In a news report in the local media recently, Prime Minister Najib Abdul Razak was reported as reiterating that Malaysia “…will continue to rely on diplomacy and dialogue to peacefully resolve differences and disputes…”
This report was published in The Star on May 30, 2016, with the heading ‘Najib calls on Asean to resolve South China Sea dispute’.
It may be prudent for Malaysia, in keeping with its history of resolving international disputes, to also take a position that, if its efforts at resolving its claims in the South China Sea through diplomacy and dialogue should fail, it will consider pursuing its rights under international law to settle its disputes before an international court or tribunal.
The dispute relates to China’s maritime claims over the South China Sea, which are marked with the now infamous Nine Dash Line. China’s claim is purportedly based on historic rights, a view that many contend is not consistent with the present 1982 United Nations Convention on the Law of the Sea (Law of the Sea Convention).
Malaysia, as one of the claimant States to the several islets in the South China Sea, has thus far taken a rather careful and safe approach, despite China’s maritime claims.
Examples of China’s claim include James Shoal (Beting Serupai), which is 50 miles from Bintulu and Swallow Reef (Pulau Layang-Layang), approximately 161 miles north-west of Kota Kinabalu.
Philippines instituted arbitral proceedings
On the other hand, the Philippines, as one of the claimant states to the islands in the South China Sea, had after failed negotiations, instituted arbitral proceedings against China under Annex VII of the Law of the Sea Convention.
The Law of the Sea Convention provides for compulsory third party dispute settlement among state parties (including China, Philippines Malaysia) whenever there is a dispute as to the interpretation or application of the convention that cannot be settled.
However, China has chosen not to participate in the proceedings. The arbitral tribunal determined that it has jurisdiction to hear the case and subsequently proceeded to hear the merits of the case and is expected to issue a decision in the coming weeks.
Acts of resolving disputes before an international court or tribunal appears to be, although disputed by China, consistent with the requirement for states to resolve their disputes in a peaceful manner.

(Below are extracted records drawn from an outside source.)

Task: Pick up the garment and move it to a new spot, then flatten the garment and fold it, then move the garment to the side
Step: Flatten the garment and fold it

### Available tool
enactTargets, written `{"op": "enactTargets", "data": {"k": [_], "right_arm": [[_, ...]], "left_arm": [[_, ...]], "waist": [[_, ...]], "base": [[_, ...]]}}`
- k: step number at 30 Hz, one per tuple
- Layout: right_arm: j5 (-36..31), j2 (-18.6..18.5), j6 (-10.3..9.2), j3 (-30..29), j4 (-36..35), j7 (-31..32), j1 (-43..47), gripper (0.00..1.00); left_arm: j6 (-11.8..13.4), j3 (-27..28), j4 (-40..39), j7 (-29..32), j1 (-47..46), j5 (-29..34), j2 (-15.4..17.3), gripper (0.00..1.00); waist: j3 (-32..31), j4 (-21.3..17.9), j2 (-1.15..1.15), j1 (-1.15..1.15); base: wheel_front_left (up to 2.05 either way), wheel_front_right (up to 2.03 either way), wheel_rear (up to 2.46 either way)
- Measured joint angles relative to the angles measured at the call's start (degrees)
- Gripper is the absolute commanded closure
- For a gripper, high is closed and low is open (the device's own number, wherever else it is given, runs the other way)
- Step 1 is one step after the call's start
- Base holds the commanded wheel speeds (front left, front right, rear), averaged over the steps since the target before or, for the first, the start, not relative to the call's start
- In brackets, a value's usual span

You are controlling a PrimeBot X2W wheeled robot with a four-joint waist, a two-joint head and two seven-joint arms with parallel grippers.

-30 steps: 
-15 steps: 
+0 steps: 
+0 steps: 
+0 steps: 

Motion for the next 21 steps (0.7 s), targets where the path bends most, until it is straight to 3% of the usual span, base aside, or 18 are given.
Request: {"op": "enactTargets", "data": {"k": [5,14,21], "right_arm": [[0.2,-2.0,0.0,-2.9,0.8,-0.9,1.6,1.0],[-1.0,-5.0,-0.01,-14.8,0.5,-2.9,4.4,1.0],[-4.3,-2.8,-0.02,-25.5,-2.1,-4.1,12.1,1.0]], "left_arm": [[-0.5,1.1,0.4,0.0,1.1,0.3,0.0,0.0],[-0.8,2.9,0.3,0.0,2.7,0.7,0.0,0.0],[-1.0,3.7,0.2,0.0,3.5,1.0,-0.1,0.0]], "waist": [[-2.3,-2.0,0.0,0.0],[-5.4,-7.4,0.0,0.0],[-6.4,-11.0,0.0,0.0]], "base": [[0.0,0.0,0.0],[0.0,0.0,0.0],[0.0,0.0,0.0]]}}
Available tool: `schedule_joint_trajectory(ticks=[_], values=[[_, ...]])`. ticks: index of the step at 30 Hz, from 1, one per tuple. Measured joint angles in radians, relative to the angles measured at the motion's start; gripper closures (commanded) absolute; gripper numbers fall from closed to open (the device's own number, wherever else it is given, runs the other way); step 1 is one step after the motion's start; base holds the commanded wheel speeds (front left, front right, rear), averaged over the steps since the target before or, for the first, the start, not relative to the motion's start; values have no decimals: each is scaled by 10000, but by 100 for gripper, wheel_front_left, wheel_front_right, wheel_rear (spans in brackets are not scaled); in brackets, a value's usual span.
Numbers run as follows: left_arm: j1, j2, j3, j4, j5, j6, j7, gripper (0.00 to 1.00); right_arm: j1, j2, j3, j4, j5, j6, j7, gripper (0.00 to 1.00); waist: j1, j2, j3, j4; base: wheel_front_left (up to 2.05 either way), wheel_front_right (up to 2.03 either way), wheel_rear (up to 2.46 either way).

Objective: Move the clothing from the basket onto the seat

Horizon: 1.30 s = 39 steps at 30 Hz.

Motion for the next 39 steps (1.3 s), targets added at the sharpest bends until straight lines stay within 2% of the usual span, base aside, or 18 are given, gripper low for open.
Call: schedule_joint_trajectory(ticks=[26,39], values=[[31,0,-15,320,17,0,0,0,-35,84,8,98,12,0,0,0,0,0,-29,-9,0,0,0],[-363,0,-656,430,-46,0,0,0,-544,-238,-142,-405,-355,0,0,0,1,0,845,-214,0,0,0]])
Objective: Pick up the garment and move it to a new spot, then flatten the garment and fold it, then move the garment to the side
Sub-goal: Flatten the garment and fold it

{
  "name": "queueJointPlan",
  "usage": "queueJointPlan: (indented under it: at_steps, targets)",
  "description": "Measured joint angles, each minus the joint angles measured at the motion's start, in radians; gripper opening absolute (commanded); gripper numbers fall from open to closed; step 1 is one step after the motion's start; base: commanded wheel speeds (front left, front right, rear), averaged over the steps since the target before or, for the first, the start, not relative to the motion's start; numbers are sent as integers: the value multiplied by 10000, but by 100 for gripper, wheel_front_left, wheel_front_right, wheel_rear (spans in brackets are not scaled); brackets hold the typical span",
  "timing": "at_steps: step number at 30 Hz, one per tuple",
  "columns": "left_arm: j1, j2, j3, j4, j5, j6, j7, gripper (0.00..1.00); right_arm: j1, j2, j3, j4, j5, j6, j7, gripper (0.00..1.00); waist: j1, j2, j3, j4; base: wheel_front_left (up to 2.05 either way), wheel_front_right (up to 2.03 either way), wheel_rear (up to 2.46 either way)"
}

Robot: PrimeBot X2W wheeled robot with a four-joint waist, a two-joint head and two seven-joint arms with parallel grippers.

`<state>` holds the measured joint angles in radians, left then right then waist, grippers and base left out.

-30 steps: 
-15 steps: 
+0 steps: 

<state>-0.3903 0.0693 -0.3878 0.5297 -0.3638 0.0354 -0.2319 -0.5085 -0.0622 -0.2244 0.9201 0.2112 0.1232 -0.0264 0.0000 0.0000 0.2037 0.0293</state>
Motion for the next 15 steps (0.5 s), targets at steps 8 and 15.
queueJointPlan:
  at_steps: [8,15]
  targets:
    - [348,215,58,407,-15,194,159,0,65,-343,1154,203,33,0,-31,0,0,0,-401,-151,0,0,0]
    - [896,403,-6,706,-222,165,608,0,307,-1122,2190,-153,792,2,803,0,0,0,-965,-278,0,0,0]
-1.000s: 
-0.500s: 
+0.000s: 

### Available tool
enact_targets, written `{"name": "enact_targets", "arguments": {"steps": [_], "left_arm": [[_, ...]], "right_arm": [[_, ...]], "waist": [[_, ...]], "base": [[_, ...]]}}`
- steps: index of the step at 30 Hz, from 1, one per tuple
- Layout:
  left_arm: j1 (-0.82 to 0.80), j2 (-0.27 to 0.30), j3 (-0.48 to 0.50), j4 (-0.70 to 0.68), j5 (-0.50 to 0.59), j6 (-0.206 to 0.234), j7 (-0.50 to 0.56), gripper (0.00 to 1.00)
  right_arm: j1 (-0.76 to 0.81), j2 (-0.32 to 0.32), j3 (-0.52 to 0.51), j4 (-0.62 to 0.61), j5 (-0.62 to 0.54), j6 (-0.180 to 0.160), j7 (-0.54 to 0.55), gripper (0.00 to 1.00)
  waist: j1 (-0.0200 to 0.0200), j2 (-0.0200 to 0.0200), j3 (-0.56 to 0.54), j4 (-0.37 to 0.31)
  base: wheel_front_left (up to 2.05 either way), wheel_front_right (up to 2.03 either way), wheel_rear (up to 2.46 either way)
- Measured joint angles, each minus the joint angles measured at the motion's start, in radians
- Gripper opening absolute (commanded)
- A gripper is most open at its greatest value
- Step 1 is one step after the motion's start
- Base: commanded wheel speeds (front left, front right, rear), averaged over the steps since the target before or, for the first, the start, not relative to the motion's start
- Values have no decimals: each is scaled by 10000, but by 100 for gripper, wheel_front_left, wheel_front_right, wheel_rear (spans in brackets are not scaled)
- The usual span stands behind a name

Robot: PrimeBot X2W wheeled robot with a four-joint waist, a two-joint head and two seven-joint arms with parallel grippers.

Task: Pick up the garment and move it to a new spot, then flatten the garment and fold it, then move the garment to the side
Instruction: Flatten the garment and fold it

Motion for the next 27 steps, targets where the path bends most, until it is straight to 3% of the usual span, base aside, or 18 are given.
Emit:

This is, among others, recognised by Article 33 of the 1945 Charter of the United Nations and the Law of the Sea Convention.
Such acts of resolving disputes before an international court or tribunal (third party dispute settlement) are not uncommon and are well established in the realm of international dispute resolution.
As with the hundreds of cases resolved by international courts and tribunals, such as the International Court of Justice (ICJ) and the Permanent Court of Arbitration (PCA), Malaysia has similarly participated in, and in some cases initiated, several cases that have resolved long-standing disputes with its neighbours.
These cases include those against Indonesia (Pulau Ligitan and Pulau Sipadan case before the ICJ) in 1998, and Singapore (Pedra Branca case, ICJ) in 2003, (Land Reclamation Case, PCA/ ITLOS) in 2003 and (Railway Land Arbitration Case, PCA) in 2012.
Hence, it is clear that resorting to international courts and tribunals to resolve standing disputes is well established and could be beneficial, especially for a small nation such as Malaysia. Doing so will place Malaysia on similar footing with the other party – regardless of size – before an international court or tribunal.
While the decision to resort to an international court or tribunal is also weighed with other considerations, including political considerations, it may be too early for Malaysia not to consider third-party dispute resolution as a means of resolving the South China Sea dispute – and instead to rely solely on diplomacy and dialogue.
Resorting to third party dispute settlement is also not inconsistent with the Declaration of the Conduct of Parties in the South China Sea (DOC) as affirmed by the arbitral tribunal in the Philippines vs China case, which decided that the present DOC does not prohibit states concerned from resorting to third party dispute settlement.
SHAUN KANG is a researcher in international law.